Governments around the world had already provided airlines with support worth $173-billion. But that aid was running out, while the Covid-19 crisis persisted, far exceeding the original expectations about its duration. Iata pointed out that every job in aviation supported 29 other jobs. The sector was a major catalyst for the wider economy.
“More support will be needed to see the industry through,” he stressed. “And it must come in forms that do not further increase debt which has already ballooned from $430-billion in 2019 to $651-billion in 2020.”
Regarding the reopening of borders, Iata pointed out that the Take-off guidance developed by the International Civil Aviation Organisation (ICAO – a specialist agency of the United Nations) provided the basis for a harmonised restart to international air travel through a multilayered approach to safety for both passengers and personnel.
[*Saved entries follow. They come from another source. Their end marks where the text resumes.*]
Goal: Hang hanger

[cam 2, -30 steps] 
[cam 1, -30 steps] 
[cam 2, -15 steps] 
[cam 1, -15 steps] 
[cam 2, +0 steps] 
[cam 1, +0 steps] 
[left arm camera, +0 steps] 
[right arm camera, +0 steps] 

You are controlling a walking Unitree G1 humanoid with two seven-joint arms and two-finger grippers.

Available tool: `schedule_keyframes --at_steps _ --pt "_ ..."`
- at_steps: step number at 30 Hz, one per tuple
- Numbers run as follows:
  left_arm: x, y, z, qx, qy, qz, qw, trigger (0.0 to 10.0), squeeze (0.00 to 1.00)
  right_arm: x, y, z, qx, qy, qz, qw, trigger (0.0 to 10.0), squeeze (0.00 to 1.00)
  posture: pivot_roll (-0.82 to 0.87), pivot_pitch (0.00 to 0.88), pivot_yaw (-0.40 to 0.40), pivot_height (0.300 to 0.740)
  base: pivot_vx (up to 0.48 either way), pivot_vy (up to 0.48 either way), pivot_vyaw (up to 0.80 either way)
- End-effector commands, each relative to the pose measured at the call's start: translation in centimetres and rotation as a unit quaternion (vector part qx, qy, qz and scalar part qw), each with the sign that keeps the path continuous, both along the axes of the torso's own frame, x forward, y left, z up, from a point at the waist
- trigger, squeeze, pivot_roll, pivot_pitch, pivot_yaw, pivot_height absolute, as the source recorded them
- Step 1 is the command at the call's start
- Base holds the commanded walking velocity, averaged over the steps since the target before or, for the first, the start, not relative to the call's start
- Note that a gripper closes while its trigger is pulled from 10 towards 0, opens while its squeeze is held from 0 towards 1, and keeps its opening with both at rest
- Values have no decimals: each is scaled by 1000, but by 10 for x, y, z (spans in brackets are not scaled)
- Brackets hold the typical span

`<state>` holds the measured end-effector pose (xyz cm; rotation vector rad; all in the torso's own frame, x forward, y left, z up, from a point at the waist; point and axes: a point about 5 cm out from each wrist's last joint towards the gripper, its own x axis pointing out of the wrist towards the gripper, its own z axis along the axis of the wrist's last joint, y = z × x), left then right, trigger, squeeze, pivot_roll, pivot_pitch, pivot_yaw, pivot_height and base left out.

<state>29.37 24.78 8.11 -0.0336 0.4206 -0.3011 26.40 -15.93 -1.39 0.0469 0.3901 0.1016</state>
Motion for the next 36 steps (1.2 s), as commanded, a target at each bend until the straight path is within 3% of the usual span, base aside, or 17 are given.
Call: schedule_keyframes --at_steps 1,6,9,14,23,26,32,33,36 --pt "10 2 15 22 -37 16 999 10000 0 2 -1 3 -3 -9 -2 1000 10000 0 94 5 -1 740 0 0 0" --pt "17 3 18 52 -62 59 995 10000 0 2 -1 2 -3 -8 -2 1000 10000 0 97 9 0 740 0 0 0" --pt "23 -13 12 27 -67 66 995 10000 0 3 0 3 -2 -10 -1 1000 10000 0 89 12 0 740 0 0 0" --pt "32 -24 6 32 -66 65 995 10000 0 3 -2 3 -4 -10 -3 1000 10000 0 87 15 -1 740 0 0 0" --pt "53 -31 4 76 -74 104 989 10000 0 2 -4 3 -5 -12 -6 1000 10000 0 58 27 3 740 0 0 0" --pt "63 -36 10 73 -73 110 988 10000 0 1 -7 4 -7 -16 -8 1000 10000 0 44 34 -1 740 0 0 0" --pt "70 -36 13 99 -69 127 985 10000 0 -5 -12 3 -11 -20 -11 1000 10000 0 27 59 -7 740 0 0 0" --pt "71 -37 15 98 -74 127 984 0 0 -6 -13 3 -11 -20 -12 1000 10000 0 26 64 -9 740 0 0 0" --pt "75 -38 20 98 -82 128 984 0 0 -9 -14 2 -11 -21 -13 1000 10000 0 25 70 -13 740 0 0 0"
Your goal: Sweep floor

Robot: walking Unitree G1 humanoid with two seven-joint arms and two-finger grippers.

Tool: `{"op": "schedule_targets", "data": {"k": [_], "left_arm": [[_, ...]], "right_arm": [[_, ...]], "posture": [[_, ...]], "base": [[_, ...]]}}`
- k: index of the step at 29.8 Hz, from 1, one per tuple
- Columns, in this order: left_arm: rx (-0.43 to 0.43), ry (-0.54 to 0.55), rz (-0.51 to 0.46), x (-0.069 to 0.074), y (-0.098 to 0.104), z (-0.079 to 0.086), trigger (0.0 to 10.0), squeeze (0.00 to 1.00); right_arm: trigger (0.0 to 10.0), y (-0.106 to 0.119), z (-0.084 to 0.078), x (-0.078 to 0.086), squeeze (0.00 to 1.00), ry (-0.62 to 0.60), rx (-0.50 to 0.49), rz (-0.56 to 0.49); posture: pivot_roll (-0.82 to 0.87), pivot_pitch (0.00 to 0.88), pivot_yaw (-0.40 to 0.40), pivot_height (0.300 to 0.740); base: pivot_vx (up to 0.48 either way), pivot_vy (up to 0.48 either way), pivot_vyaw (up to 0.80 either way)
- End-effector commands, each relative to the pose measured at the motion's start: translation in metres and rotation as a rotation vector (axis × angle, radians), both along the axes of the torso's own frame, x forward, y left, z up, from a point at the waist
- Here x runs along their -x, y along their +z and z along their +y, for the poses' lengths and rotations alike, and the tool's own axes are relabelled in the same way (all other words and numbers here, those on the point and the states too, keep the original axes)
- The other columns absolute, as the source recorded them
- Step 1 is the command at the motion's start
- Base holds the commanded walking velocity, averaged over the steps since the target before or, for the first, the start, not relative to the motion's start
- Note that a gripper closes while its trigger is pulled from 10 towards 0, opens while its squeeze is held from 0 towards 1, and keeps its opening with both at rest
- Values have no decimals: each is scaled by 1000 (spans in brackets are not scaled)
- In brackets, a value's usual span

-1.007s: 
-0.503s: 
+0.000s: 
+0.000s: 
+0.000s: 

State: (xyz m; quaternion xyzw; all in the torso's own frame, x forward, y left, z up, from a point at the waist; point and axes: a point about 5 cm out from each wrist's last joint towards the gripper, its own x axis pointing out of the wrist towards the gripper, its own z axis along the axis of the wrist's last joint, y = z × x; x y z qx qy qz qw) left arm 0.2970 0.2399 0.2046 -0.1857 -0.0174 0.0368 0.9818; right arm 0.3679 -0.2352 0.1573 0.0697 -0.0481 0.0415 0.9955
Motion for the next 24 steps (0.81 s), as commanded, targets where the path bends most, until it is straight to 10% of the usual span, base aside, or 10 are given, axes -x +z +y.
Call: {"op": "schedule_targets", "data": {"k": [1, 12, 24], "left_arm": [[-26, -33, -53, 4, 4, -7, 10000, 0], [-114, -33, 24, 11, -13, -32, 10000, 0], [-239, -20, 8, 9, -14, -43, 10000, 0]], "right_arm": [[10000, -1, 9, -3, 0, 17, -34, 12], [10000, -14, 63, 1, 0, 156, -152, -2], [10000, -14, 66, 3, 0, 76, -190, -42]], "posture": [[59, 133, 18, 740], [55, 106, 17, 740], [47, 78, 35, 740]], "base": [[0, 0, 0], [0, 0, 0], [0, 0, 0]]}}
The association called on governments to implement the guidance, including the systematic testing of international passengers.
“People want and need global mobility,” he highlighted. “The [ICAO] Take-off measures make flying safe. But border closures, movement restrictions and quarantine measures make travel impossible for most. We must manage how we live with the virus. But that does not have to mean destroying aviation, risking millions of jobs, crippling economies and tearing apart the international social fabric. We could safely open borders today with systematic Covid-19 testing.”
However, after the pandemic is over, the issue of sustainability will remain. The airline industry reasserted its commitment to cutting its net carbon dioxide emissions to half of their 2005 levels by 2050. But the sector is now looking at how it might achieve net zero carbon emissions, and its confidence that this can be done is growing. A key element in cutting aviation’s carbon emissions is the development and commercialisation of sustainable aviation fuel (SAF), which is produced from sustainable sources such as non-food crops and waste materials. It is a proven technology, so far safety used to power more than 300 000 flights, that can cut lifecycle carbon emissions by up to 80%. It is also scaleable, needing no engine modifications before being used, and it can be mixed with jet fuel as an interim measure. But SAFs currently cost from two to four times more than fossil fuels, and global SAF production currently accounts for only 0.1% of the total aviation fuel used by the world’s airlines.
“We have long known that an energy transition to SAF is the game-changer,” he affirmed. “But energy transitions need government support. The cost of SAF is too high and supplies too limited. This crisis is the opportunity to change that. Putting economic stimulus funds behind the development of a large-scale, competitive SAF market would be a triple win – creating jobs, fighting climate change and sustainability connecting the world.”
At the AGM, it was also announced that De Juniac will be stepping down as director-general and CEO on March 31 next year. He will be replaced, with effect from April 1, 2021, by Willie Walsh, former CEO of International Airlines Group (which owns Aer Lingus, British Airways and Iberia, among other airlines).